For the lazy and rich, Clontech sells oligo-dT primed cDNA prepared from various tissues of many species to use as templates for PCR.
Analysis of PCR products
After amplification run 20 µl of each reaction out on an agarose gel. I use 2% 3:1 Nusieve:SeaKem LE agarose (you can buy this premixed from FMC) in 1X TAE. This gel is not very low melting, and thus isn't very suitable for cloning directly from the gel, but it gives very nice resolution. I use the 123 bp ladder from Gibco as a size standard. Obviously you expect to get products off the positive control, and not to get them off the negative control. Using the complex template, you will probably get a smear at the lower annealing temperatures, which will resolve into a small number of bands as the annealing temperature rises. I pick an annealing temperature that gives a modest number of bands, and then clone all these bands and sequence them.
If no products are evident in the experimental samples, a good trick to try is to use 2 µl of the apparently failed reaction as a template, and reamplify under the same conditions. This often gives visible products.
If you want to clone products that are only barely visible, you can get more of them by just reamplifying the original reaction as described above. Another way to amplify individual products separately is to cut the bands out of the gel that was used to analyze the original reactions (actually I take a bore out of the gel with a Pasteur pipette), melt the DNA containing agarose, and use 2 µl of it as a template to reamplify under the same conditions.
The above described method for reamplifying specific bands can (and should) be used to test amplified products to see if they are single primer artefacts. Use 2 µl of an agarose gel bore to set up each of three PCR reactions, containing either individual primer or both together. Obviously, you're only interested in products that require both primers in order to be amplified.
I clone PCR products by running the PCR reaction out on a low melt agarose gel (2% Nusieve agarose in 1X TAE). I cut the desired band out, melt it at 70·, mix well by pipetting up/down, and use 5 µl of the melted agarose directly in a ligation reaction with a dT tailed vector.

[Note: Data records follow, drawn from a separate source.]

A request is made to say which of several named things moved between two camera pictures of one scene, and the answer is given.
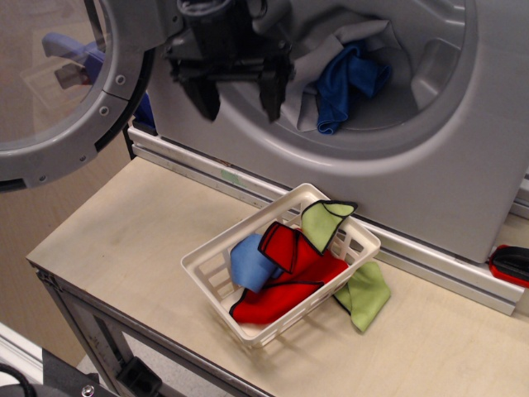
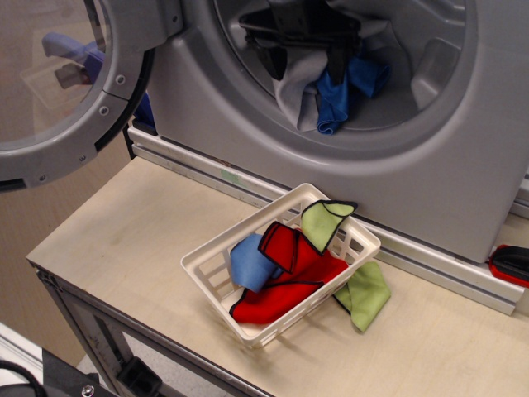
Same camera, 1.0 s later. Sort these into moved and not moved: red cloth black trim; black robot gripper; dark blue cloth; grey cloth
Moved: black robot gripper
Not moved: grey cloth; red cloth black trim; dark blue cloth
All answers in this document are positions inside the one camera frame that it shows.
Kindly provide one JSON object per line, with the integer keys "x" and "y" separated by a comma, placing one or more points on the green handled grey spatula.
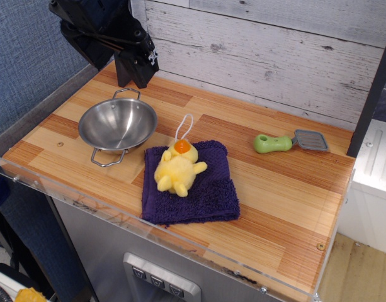
{"x": 305, "y": 139}

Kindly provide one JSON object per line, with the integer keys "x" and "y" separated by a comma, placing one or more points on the white side cabinet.
{"x": 363, "y": 216}

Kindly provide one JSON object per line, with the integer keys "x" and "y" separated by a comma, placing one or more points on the yellow plush duck toy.
{"x": 179, "y": 165}

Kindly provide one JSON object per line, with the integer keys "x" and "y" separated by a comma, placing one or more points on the clear acrylic table guard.
{"x": 276, "y": 249}

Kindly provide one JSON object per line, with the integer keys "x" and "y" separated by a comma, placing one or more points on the silver button control panel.
{"x": 151, "y": 282}

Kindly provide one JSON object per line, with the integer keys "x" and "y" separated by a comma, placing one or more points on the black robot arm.
{"x": 66, "y": 9}

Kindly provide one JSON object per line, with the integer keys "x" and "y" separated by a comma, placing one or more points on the purple folded towel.
{"x": 212, "y": 196}

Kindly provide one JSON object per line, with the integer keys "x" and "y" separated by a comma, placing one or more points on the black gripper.
{"x": 98, "y": 36}

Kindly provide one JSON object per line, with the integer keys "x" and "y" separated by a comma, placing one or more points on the yellow object bottom left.
{"x": 29, "y": 295}

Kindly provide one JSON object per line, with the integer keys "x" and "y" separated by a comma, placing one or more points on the steel bowl with handles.
{"x": 119, "y": 124}

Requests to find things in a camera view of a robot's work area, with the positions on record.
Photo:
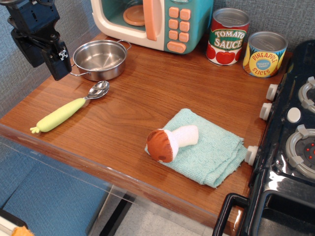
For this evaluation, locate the black toy stove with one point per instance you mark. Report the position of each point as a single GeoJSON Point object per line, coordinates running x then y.
{"type": "Point", "coordinates": [281, 201]}

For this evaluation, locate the plush brown mushroom toy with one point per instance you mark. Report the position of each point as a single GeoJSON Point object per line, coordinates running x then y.
{"type": "Point", "coordinates": [163, 145]}

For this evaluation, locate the light teal folded cloth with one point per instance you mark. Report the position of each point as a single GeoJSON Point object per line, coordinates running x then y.
{"type": "Point", "coordinates": [217, 154]}

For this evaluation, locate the orange plush object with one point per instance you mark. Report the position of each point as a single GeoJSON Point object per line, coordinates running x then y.
{"type": "Point", "coordinates": [21, 231]}

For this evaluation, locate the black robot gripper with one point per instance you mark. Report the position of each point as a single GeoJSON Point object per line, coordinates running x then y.
{"type": "Point", "coordinates": [33, 24]}

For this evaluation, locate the stainless steel pot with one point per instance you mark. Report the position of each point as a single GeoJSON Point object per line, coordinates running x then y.
{"type": "Point", "coordinates": [101, 59]}

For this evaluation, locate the pineapple slices can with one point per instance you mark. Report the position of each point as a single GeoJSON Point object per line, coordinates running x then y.
{"type": "Point", "coordinates": [264, 53]}

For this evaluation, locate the teal toy microwave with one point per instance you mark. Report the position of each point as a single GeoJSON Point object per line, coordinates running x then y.
{"type": "Point", "coordinates": [174, 26]}

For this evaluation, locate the tomato sauce can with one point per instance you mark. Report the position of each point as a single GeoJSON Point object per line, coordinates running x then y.
{"type": "Point", "coordinates": [228, 31]}

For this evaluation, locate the spoon with green handle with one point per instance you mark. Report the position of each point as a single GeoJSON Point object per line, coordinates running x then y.
{"type": "Point", "coordinates": [60, 115]}

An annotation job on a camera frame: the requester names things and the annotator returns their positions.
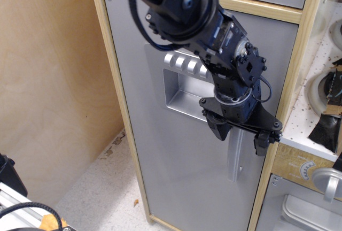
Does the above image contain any black box at left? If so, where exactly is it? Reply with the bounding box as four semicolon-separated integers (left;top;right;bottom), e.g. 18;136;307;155
1;155;28;197

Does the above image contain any orange tape piece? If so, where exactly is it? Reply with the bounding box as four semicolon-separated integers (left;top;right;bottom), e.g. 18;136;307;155
39;214;58;230

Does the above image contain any white speckled toy sink counter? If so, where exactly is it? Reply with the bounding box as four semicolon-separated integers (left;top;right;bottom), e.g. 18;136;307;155
281;0;341;161

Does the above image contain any grey toy fridge door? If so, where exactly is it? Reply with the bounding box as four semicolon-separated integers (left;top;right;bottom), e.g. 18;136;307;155
100;0;299;231

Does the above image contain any grey oven door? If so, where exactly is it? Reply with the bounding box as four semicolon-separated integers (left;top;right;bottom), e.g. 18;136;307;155
256;174;341;231

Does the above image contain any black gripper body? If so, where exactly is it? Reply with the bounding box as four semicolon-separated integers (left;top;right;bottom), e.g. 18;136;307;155
199;91;282;134

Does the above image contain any grey oven knob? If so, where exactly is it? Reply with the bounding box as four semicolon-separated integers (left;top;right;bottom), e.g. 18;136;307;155
312;168;341;203

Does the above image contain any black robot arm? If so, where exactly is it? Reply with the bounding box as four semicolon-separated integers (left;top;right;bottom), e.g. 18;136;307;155
129;0;282;156

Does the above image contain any aluminium rail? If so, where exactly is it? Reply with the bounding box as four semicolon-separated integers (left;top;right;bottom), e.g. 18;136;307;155
1;182;50;230

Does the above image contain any wooden toy kitchen cabinet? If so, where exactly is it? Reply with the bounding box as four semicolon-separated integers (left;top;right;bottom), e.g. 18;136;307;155
87;0;342;231

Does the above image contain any black braided cable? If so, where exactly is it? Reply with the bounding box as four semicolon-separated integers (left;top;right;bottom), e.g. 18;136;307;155
0;201;63;231

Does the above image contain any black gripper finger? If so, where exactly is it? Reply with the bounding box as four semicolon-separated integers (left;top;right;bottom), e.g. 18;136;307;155
254;131;281;156
206;113;231;141

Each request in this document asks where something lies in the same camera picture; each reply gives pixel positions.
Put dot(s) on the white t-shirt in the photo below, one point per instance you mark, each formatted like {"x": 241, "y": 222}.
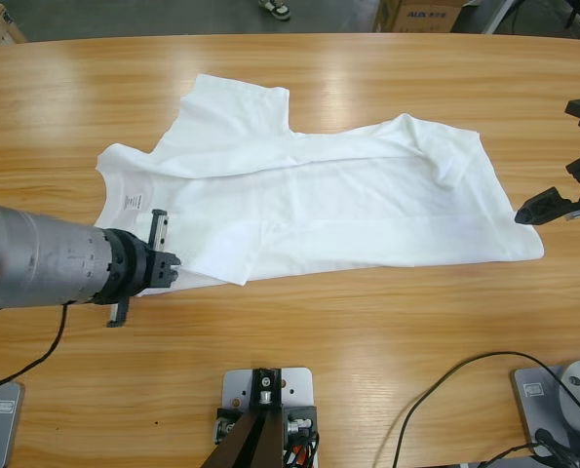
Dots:
{"x": 343, "y": 205}

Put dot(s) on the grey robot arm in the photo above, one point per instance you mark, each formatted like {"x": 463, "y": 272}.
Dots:
{"x": 36, "y": 258}

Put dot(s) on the grey metal stand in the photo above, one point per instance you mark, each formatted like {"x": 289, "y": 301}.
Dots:
{"x": 496, "y": 17}

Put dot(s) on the cardboard box blue AUX print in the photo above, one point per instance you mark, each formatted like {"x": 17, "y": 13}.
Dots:
{"x": 421, "y": 19}

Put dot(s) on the white black sneaker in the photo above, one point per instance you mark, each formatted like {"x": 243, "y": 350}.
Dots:
{"x": 275, "y": 9}

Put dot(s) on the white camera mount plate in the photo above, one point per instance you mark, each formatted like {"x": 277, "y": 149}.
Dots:
{"x": 299, "y": 385}

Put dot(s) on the dark camera post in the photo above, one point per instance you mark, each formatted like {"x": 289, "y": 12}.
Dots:
{"x": 250, "y": 439}

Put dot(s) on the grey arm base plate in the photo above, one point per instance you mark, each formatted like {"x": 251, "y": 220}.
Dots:
{"x": 533, "y": 404}
{"x": 2, "y": 429}

This vector DNA is prepared as follows: cut 1 µg bluescript SK with EcoRV in a 20 µl reaction. Add 20 µl 1X PCR buffer, and 2 µl 2 mM dTTP. Add 0.5 µl "ampliTaq" polymerase (2.45 U), and incubate at ~72· for 20 min. Run the DNA out on a 0.8% Seaplaque agarose gel in 1X TAE, cut out the band, melt at 70·, mix well, and use 5 µl in a ligation reaction. It turns out that only about 50% of the colonies obtained after transformation of this type of reaction may have inserts; the rest are vector reclosures. However, if blue/white selection is used, virtually all the white colonies have inserts.